The exhibit from Sebastião Salgado named Genesis is hosted by ICP (International Center for Photography) which shows Salgado’s photography for his Genesis project. The project took eight years to complete and shows the beauty of nature and how people interact with it. The exhibit show about 255-270 photographs that are black and white and it is separated into category of Northern Space, Sanctuaries, Africa, Planet South, and lastly Amazonia and Pantanal. The audience who went to the exhibit where for anyone who are interested in photography and who are curious about why Sebastião Salgado named his project Genesis. Salgado named this project Genesis to show people that the planet is providing resources for creatures to live and to teach people to live in harmony with the planet.

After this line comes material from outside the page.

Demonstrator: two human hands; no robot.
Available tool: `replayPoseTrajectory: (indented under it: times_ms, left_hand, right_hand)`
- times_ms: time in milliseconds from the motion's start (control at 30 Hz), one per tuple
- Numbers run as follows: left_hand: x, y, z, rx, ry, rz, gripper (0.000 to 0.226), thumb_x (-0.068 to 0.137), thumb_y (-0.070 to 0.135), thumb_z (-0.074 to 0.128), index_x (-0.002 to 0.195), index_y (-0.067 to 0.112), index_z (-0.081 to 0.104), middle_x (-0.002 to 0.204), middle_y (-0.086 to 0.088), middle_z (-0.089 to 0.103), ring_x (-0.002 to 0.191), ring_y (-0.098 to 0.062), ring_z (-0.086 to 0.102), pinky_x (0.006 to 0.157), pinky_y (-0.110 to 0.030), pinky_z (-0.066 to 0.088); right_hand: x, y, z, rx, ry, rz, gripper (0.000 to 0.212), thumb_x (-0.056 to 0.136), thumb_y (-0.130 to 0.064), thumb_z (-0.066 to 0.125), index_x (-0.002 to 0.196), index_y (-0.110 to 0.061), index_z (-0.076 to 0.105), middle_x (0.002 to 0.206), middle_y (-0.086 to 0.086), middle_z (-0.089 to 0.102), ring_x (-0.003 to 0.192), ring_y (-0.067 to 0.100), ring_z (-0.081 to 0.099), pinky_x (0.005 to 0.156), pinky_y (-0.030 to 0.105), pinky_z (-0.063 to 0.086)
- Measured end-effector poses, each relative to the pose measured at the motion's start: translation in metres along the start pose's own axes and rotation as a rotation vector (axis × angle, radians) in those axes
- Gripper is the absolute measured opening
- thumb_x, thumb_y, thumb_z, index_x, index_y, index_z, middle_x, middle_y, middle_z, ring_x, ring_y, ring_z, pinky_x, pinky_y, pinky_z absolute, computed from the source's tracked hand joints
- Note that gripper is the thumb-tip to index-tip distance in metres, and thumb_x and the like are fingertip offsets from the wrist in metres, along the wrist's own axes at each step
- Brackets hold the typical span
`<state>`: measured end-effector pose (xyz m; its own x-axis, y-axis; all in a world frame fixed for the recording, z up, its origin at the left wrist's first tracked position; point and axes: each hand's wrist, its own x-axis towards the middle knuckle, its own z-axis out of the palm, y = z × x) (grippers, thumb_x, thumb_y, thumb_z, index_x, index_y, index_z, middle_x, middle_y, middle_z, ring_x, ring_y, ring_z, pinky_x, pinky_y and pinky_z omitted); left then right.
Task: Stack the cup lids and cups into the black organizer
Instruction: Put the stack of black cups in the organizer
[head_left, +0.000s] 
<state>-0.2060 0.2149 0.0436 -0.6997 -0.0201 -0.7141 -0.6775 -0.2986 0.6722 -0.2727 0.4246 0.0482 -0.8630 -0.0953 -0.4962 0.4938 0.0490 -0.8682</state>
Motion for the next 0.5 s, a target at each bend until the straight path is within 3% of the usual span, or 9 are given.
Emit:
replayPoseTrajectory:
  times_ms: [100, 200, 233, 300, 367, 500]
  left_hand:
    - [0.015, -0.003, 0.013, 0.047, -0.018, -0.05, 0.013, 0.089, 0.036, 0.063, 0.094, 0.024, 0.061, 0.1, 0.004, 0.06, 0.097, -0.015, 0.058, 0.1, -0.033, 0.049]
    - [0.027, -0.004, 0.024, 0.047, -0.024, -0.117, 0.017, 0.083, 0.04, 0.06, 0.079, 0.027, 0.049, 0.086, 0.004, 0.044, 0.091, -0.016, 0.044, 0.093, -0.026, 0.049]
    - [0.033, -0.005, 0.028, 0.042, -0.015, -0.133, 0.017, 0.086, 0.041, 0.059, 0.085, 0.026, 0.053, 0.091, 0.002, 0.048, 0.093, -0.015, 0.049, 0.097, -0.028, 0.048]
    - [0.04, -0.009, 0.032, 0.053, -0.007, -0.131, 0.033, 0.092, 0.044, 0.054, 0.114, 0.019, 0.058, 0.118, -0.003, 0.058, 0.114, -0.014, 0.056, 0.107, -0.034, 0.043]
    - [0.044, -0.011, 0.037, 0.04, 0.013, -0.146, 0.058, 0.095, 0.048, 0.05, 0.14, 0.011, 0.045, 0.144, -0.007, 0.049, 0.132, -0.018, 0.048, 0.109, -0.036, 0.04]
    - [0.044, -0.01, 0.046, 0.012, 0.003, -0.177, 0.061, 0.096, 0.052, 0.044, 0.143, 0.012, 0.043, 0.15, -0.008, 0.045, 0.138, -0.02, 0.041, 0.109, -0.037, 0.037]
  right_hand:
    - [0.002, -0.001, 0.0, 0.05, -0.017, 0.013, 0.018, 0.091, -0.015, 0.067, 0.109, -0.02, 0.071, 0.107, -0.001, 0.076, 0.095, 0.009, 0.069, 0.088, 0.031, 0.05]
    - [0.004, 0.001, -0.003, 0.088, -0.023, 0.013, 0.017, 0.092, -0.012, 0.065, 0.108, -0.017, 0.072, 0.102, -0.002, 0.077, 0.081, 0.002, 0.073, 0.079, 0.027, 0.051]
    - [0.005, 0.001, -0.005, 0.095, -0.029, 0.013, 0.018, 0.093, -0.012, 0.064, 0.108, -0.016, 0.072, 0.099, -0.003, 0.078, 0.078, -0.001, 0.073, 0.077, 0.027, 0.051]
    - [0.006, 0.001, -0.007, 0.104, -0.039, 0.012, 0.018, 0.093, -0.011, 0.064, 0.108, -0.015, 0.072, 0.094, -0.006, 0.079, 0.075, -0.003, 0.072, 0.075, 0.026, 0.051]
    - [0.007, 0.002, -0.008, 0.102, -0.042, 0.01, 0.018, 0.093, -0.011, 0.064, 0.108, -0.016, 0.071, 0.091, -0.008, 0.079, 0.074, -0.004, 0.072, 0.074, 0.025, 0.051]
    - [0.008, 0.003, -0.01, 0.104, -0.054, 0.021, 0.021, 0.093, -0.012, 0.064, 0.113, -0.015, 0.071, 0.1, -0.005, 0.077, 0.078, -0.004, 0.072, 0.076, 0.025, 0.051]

The subject matter of the exhibit is about nature and its interaction with creatures animal and human. In the exhibit the photographs shows things of nature such as trees, water, animals. The things in the photographs are all related to the untouched part of nature from human civilization. There are also native people who lives in harmony with nature and not like those in modern civilization. the people that are photographed are nude with accessories or have cloth covering part of the body. These people have functioned well with out technology and survived by what nature has provided. On the other hand all the photographs doesn’t have anything of modern civilization.
A photograph that I liked in the exhibit was in the Northern Spaces category which looked like a cave painting. The photo description is, “The porcupine caribou (rangifer tarandus granti) population in the the Arctic National Wildlife Refuge is estimated around 200,00 animals. Alaska. USA. 2009.” The photograph showed porcupine caribou a sub-species of reindeer on a mountain by bird’s-eye view. The photo also showed other visual elements besides bird’s-eye view such as long shot, wide depth of field, and curved lines.
To summarize Salgado’s exhibit, Genesis, it is about the beauty of nature and to live in harmony with it. The untouched part of nature from modern civilization and the interaction of the native paints that the planet has provide greatly for civilization to advance. The exhibit definitely had an emotional impact by telling the viewer that animals and nature are declining by human destruction without be protected.
Good summary. I am glad that you highlight that it took Salgado 8 years to complete this project. No minor undertaking.
The photo you selected to discuss is an amazing one. Not so much as a photograph but the scale and vastness of the landscape is amazing. And of course in a weird way the photo shows us the use of technology as it must have been taken from a helicopter. How else could Salgado have gotten that bird’s eye view of the herd?
Do you think this work conveys the idea that nature is declining in the face of human destruction or that it is still majestic and more powerful than humans?